◆ WHAT THIS TASK INVOLVES ◆
Only the lines that contain the string "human" belong in the answer; pull them from the records.

<<<<

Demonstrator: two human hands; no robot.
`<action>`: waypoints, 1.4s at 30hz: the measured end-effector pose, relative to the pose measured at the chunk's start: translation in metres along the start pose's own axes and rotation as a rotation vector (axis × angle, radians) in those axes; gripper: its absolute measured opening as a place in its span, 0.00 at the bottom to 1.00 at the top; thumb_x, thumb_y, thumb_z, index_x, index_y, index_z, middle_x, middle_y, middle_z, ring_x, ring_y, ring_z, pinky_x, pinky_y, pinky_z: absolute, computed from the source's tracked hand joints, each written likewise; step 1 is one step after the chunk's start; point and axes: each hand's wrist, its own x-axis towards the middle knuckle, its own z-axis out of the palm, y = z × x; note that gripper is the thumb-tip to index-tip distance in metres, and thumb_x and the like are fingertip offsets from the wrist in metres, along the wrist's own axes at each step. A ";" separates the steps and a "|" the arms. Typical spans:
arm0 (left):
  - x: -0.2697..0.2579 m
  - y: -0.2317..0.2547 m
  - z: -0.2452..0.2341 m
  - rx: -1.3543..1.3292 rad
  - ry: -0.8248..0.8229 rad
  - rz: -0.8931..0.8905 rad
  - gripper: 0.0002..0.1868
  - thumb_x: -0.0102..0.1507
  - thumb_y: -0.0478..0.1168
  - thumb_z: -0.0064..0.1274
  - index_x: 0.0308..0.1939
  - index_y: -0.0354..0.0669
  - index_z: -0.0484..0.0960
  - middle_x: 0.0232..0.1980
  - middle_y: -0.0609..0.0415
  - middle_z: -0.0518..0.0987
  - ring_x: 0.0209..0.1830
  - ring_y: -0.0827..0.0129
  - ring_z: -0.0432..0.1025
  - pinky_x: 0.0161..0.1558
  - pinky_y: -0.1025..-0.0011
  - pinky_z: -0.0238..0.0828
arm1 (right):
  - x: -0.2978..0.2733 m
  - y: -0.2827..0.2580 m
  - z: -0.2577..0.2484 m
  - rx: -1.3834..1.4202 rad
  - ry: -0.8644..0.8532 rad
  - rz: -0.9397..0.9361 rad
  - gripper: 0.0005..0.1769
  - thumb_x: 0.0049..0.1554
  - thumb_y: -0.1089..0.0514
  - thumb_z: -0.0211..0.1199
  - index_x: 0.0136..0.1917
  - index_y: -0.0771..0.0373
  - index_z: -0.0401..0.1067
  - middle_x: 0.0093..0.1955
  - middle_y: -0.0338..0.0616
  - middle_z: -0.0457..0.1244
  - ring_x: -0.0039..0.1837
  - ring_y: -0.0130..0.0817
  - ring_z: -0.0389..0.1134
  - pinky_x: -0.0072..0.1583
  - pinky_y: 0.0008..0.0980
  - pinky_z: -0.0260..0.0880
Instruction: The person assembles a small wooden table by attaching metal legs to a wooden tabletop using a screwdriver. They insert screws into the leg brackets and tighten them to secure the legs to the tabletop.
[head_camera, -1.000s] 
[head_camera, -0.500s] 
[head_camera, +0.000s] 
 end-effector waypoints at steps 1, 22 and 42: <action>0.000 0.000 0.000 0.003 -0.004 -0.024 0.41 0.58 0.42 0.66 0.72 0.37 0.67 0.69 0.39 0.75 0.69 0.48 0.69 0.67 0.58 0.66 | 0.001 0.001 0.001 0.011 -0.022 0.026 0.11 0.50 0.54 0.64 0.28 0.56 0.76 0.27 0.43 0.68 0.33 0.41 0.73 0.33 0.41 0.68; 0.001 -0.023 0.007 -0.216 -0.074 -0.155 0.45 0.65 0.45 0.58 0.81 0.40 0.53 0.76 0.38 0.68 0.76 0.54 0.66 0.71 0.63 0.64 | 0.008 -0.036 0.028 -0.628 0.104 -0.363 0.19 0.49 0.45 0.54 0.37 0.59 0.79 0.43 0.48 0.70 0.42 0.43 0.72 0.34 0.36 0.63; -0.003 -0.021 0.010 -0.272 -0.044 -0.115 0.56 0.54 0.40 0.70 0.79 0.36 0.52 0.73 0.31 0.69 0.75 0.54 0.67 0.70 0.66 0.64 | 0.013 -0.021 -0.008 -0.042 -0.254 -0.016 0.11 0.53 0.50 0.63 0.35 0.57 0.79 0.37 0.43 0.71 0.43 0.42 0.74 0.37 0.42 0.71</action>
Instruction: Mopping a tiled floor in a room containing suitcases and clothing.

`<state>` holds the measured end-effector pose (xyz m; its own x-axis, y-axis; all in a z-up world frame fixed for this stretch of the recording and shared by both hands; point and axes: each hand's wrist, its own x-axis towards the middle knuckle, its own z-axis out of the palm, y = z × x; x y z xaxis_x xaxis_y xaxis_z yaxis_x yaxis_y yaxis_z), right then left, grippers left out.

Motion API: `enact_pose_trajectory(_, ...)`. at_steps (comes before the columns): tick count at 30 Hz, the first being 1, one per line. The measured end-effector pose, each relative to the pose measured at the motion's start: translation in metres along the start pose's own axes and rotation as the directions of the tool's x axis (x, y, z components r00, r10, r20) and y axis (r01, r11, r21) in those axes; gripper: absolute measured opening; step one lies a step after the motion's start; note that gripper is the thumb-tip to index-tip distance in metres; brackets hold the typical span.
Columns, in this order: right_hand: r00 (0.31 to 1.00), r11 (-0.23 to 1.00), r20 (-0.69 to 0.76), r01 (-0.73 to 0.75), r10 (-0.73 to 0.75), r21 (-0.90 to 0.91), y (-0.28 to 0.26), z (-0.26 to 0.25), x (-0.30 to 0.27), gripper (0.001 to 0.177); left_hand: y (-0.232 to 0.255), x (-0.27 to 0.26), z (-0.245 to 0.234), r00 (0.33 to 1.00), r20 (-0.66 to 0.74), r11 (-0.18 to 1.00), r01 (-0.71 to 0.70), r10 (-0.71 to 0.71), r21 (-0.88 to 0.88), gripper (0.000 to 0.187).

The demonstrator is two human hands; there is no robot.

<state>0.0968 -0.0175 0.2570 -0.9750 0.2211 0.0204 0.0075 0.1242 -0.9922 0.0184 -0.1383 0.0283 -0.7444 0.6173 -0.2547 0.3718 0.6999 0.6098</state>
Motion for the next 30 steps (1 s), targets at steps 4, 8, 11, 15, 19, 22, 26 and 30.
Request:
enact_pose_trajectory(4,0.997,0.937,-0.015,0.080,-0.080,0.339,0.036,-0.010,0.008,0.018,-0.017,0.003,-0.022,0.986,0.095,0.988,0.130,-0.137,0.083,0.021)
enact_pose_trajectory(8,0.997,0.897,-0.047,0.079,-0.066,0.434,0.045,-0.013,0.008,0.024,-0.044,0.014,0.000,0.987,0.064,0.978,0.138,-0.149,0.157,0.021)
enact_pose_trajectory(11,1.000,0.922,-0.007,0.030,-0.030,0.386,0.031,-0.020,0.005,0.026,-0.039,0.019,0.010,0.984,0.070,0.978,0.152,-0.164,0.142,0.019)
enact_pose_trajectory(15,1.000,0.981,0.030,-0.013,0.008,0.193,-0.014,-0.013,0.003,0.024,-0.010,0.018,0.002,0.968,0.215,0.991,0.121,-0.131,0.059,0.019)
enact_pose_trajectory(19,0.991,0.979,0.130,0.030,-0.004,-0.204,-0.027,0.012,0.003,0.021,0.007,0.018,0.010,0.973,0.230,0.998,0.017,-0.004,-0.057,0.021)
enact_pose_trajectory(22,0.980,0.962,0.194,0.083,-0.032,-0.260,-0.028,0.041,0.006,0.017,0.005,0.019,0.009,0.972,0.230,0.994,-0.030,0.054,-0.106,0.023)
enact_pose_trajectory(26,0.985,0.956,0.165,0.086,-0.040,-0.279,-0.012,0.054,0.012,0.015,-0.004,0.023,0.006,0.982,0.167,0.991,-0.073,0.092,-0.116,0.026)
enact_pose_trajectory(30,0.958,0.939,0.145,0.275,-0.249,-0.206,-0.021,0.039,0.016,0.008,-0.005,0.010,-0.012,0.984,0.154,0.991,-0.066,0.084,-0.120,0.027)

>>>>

◆ RESPONSE BELOW ◆
Demonstrator: two human hands; no robot.
The demonstrator is two human hands; there is no robot.

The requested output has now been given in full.